-- WHAT IS REQUIRED --
Lines below containing the word "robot" should be copied out.

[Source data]

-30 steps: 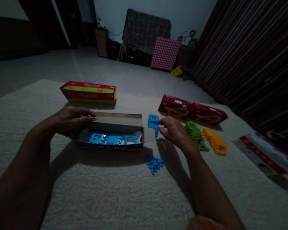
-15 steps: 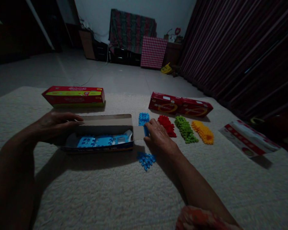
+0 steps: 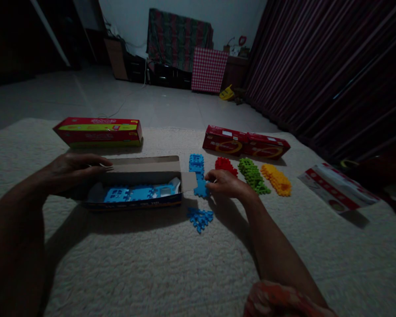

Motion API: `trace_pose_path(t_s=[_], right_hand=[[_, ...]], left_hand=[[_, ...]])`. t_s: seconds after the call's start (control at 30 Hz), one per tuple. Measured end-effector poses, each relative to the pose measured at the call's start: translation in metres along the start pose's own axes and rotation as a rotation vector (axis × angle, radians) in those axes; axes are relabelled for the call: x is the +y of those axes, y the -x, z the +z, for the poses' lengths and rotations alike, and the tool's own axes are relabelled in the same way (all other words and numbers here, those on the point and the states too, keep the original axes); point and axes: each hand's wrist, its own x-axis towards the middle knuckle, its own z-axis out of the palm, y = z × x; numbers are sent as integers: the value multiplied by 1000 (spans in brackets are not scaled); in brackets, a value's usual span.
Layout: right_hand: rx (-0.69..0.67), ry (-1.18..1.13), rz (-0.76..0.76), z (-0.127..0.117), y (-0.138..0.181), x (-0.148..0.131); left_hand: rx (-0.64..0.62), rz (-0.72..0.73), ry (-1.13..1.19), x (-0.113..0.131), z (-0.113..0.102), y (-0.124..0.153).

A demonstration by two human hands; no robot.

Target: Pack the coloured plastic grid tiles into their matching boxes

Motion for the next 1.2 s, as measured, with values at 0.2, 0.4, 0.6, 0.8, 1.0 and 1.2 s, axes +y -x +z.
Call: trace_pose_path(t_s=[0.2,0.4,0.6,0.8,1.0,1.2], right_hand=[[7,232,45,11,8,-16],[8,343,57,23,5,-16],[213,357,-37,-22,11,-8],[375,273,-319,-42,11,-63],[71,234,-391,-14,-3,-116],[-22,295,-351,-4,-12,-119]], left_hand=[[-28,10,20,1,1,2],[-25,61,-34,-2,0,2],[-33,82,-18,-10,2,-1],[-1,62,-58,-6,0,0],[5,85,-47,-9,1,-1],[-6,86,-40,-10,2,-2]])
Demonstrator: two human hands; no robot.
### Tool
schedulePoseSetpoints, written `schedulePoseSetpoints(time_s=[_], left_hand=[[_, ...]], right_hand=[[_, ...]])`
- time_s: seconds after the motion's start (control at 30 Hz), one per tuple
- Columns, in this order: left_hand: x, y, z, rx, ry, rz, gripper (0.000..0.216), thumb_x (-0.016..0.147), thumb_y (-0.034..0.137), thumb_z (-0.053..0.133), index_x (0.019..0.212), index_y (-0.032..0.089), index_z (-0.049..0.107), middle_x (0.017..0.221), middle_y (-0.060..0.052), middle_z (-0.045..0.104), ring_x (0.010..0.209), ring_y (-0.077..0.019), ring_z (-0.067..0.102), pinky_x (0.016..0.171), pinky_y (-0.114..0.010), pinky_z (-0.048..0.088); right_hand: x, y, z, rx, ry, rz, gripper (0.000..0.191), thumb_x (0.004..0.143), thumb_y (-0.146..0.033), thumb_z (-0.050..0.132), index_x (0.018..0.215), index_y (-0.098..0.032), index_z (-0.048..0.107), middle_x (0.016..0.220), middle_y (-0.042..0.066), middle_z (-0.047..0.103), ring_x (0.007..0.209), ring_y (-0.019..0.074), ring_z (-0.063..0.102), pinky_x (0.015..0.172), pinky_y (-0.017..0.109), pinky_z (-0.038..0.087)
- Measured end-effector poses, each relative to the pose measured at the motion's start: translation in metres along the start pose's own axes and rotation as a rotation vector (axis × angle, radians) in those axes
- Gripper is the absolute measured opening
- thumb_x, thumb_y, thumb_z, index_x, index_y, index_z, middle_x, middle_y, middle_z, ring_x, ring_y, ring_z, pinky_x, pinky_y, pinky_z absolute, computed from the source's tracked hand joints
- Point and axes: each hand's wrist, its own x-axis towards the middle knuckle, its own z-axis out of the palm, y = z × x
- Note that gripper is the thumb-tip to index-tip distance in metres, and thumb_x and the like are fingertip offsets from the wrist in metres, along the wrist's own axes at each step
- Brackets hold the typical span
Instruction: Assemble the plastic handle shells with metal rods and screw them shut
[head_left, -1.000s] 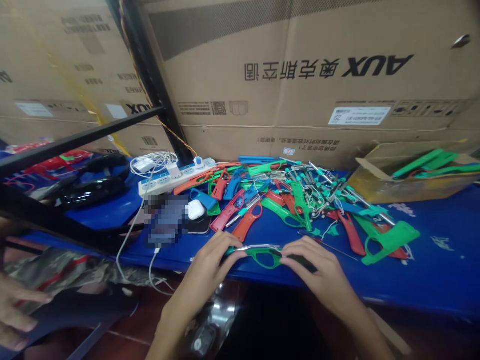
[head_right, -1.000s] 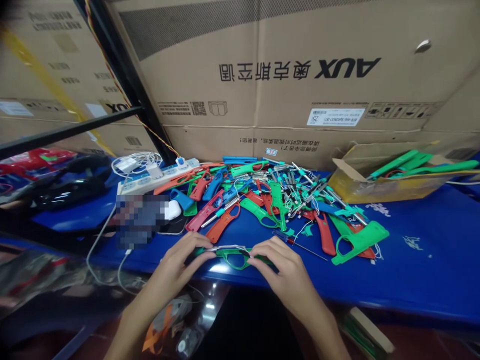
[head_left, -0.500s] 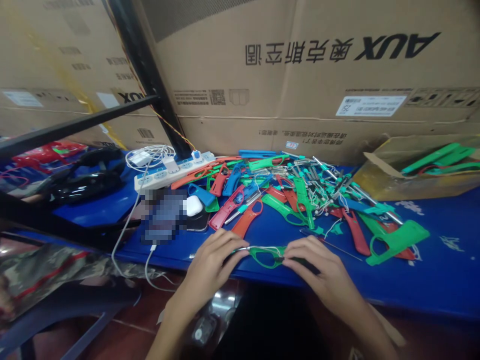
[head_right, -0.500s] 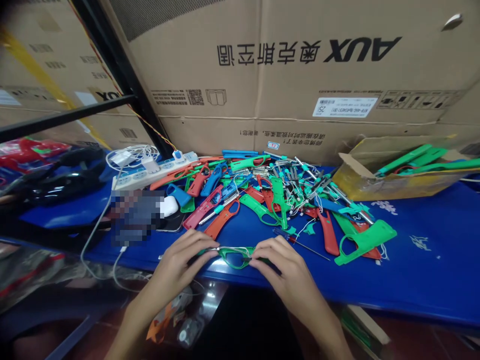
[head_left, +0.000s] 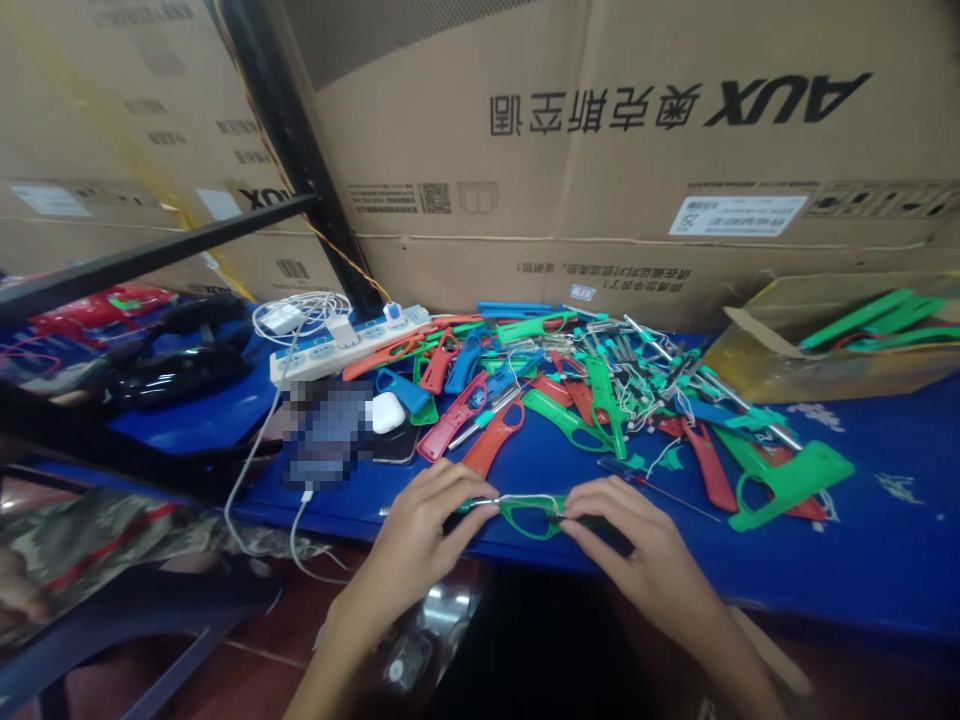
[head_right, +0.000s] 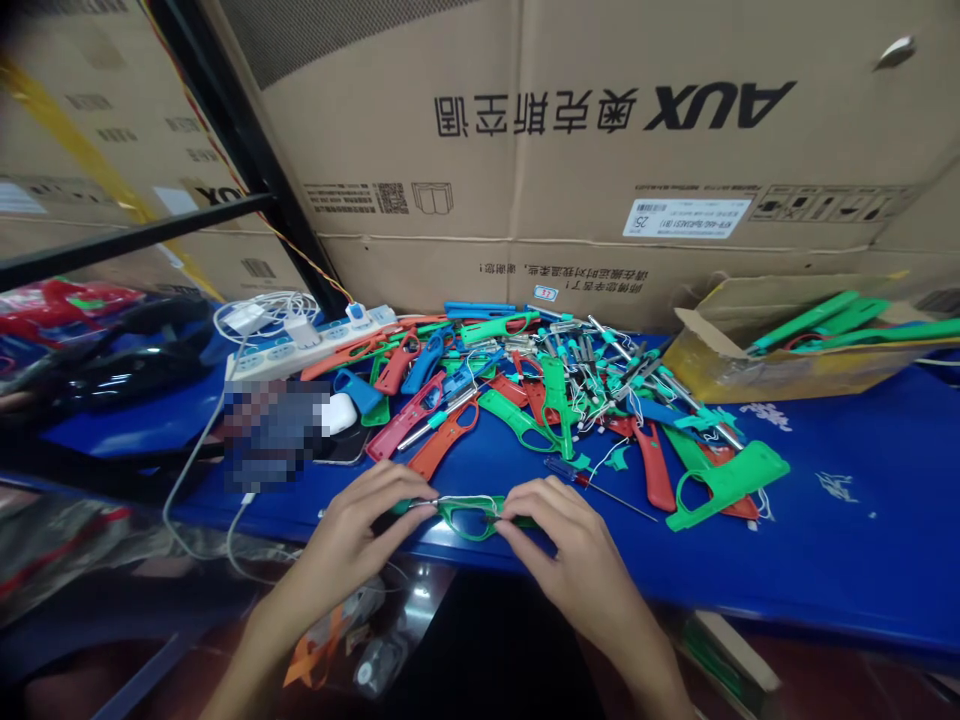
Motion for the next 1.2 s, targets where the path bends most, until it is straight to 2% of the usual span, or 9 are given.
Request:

-- SOLUTION FOR THIS PROBLEM --
A demonstration by two human hands; no robot.
Demonstrator: two human hands; no robot.

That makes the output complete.